Stored items from a collection:

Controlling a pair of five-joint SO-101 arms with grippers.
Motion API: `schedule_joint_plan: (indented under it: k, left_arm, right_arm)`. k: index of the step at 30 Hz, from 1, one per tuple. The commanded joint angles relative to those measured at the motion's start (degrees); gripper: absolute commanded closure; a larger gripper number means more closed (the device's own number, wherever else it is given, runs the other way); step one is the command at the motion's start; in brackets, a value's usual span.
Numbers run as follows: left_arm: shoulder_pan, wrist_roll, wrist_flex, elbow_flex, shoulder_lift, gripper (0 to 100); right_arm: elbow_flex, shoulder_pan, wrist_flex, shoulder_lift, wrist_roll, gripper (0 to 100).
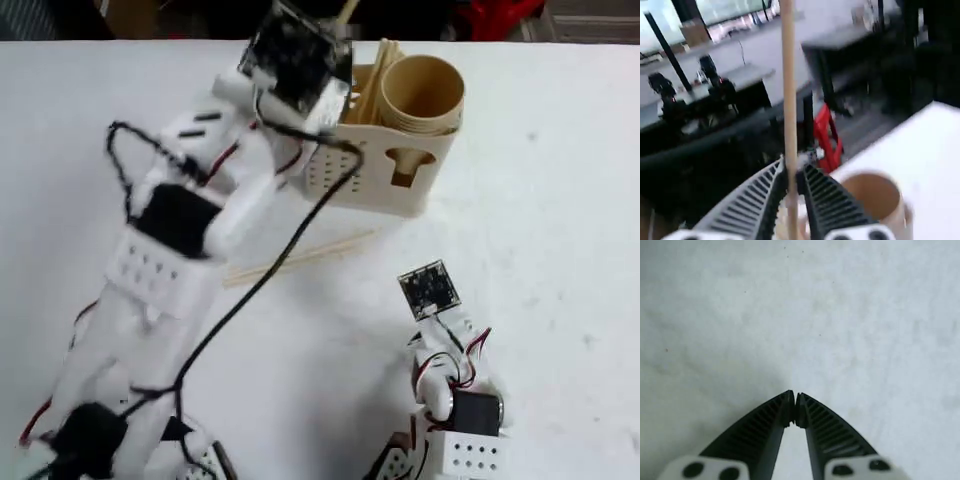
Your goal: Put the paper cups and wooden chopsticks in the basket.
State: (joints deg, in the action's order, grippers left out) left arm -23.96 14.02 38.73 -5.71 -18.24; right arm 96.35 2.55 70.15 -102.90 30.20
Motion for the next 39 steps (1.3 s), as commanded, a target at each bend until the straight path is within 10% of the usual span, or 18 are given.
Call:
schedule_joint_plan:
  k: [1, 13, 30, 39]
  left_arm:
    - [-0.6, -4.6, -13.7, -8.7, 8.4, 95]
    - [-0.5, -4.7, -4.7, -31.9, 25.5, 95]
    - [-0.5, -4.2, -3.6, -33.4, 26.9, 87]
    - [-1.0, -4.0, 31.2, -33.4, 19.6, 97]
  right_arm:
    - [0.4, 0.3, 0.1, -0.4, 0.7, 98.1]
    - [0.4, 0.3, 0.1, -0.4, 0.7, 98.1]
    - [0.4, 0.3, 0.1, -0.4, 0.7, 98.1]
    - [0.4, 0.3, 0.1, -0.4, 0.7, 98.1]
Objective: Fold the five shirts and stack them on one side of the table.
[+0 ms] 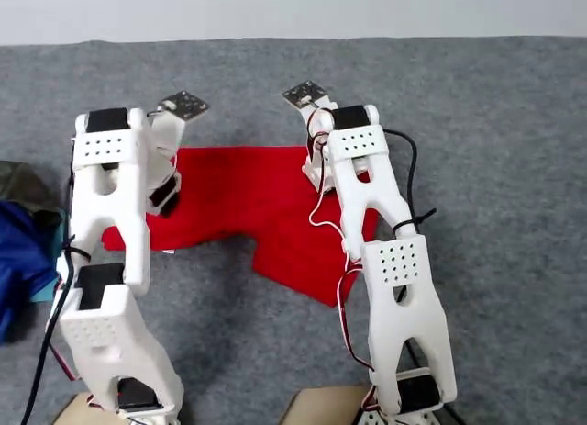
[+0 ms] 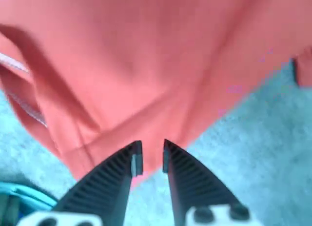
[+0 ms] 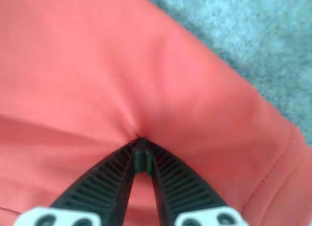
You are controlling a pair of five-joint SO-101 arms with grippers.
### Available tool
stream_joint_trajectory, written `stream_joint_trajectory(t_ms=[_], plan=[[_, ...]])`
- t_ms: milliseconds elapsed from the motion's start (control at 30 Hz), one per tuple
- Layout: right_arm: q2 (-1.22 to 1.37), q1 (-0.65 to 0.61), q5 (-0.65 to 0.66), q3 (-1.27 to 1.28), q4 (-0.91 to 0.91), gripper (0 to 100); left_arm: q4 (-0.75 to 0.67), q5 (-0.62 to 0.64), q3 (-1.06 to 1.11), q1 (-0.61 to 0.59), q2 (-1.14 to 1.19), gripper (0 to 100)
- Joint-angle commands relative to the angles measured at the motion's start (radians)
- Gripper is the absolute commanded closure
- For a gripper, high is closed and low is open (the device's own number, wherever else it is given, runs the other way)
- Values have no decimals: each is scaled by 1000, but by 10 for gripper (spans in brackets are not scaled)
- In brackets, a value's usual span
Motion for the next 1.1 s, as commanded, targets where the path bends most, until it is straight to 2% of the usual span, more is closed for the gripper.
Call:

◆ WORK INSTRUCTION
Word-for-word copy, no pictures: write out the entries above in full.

◆ EXERCISE SOLUTION
Controlling a pair of five-joint SO-101 arms with grippers.
Motion API: `schedule_joint_plan: (indented under it: k, left_arm, right_arm)`. k: index of the step at 30 Hz, from 1, one per tuple. The commanded joint angles relative to those measured at the motion's start (degrees); gripper: absolute commanded closure; a larger gripper number means more closed (the device's own number, wherever else it is given, runs the other way); step one is the command at the motion's start; in brackets, a value's usual span.
Numbers run as follows: left_arm: shoulder_pan, wrist_roll, wrist_flex, elbow_flex, shoulder_lift, gripper (0 to 100); right_arm: elbow_flex, shoulder_pan, wrist_flex, shoulder_lift, wrist_roll, gripper (0 to 100).
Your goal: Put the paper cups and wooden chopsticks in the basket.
State: (joints deg, in the action's order, grippers left out) left arm -23.96 14.02 38.73 -5.71 -18.24; right arm 96.35 2.55 70.15 -102.90 30.20
Motion for the next 39 steps (1.3 s), as commanded, a target at each bend until the straight path is within 10% of the usual span, or 18 are given.
Call:
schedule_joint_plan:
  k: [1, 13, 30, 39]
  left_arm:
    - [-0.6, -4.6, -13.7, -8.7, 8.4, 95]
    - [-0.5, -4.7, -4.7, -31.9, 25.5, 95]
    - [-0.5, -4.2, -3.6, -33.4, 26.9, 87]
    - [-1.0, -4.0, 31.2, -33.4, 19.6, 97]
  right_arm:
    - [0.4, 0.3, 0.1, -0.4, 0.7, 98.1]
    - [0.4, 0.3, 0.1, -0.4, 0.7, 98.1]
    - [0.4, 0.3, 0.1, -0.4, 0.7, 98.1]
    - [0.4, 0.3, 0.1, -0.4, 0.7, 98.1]
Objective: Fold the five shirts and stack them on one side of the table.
[+0 ms] 
[+0 ms] 
[+0 ms] 
You are controlling a pair of five-joint SO-101 arms with grippers.
### Available tool
stream_joint_trajectory, written `stream_joint_trajectory(t_ms=[_], plan=[[_, ...]])`
- t_ms: milliseconds elapsed from the motion's start (control at 30 Hz), one per tuple
- Layout: right_arm: q2 (-1.22 to 1.37), q1 (-0.65 to 0.61), q5 (-0.65 to 0.66), q3 (-1.27 to 1.28), q4 (-0.91 to 0.91), gripper (0 to 100); left_arm: q4 (-0.75 to 0.67), q5 (-0.62 to 0.64), q3 (-1.06 to 1.11), q1 (-0.61 to 0.59), q2 (-1.14 to 1.19), gripper (0 to 100)
- Joint-angle commands relative to the angles measured at the motion's start (radians)
- Gripper is the absolute commanded closure
- For a gripper, high is closed and low is open (the device's own number, wherever else it is given, runs the other way)
- Values have no decimals: each is scaled by 1000, but by 10 for gripper (spans in brackets are not scaled)
- In brackets, a value's usual span
Motion for the next 1.1 s, as commanded, targets where the path bends most, until it is straight to 2% of the usual span, more is closed for the gripper.
Call:

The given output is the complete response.